### The data
Start of Block

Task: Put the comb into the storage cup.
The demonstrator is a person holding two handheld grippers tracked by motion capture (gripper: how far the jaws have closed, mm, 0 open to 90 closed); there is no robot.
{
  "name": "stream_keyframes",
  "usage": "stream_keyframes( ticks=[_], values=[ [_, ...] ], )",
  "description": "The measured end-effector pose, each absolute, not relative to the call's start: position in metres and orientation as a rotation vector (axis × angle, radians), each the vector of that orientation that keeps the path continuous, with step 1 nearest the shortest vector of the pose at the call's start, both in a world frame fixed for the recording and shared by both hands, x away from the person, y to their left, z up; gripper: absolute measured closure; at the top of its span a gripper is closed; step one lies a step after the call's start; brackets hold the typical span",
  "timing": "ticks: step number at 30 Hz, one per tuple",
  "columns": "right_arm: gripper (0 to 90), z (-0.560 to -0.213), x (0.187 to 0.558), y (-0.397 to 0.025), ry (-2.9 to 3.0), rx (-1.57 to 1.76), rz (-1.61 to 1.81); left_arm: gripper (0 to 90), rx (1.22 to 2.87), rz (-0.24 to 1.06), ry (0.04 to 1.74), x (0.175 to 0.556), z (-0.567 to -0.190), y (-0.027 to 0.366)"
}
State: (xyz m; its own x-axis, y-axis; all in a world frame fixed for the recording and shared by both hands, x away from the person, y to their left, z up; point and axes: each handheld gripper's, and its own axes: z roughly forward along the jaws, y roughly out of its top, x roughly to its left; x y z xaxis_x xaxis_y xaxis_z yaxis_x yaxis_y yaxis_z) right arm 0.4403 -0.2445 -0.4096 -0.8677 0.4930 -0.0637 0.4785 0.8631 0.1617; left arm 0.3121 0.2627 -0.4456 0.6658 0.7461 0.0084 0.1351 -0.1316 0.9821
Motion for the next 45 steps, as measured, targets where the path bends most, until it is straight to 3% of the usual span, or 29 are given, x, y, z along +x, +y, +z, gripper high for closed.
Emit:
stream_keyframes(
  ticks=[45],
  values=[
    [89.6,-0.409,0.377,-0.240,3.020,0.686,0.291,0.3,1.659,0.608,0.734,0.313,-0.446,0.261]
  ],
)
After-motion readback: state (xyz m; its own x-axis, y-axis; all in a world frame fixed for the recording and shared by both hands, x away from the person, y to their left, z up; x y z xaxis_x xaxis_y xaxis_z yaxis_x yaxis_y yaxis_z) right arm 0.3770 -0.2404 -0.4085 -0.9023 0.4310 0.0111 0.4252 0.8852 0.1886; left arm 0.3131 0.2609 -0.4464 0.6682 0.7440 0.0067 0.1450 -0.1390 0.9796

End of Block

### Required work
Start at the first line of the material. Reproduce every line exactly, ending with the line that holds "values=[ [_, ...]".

### Response to this task
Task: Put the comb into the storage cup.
The demonstrator is a person holding two handheld grippers tracked by motion capture (gripper: how far the jaws have closed, mm, 0 open to 90 closed); there is no robot.
{
  "name": "stream_keyframes",
  "usage": "stream_keyframes( ticks=[_], values=[ [_, ...] ], )",

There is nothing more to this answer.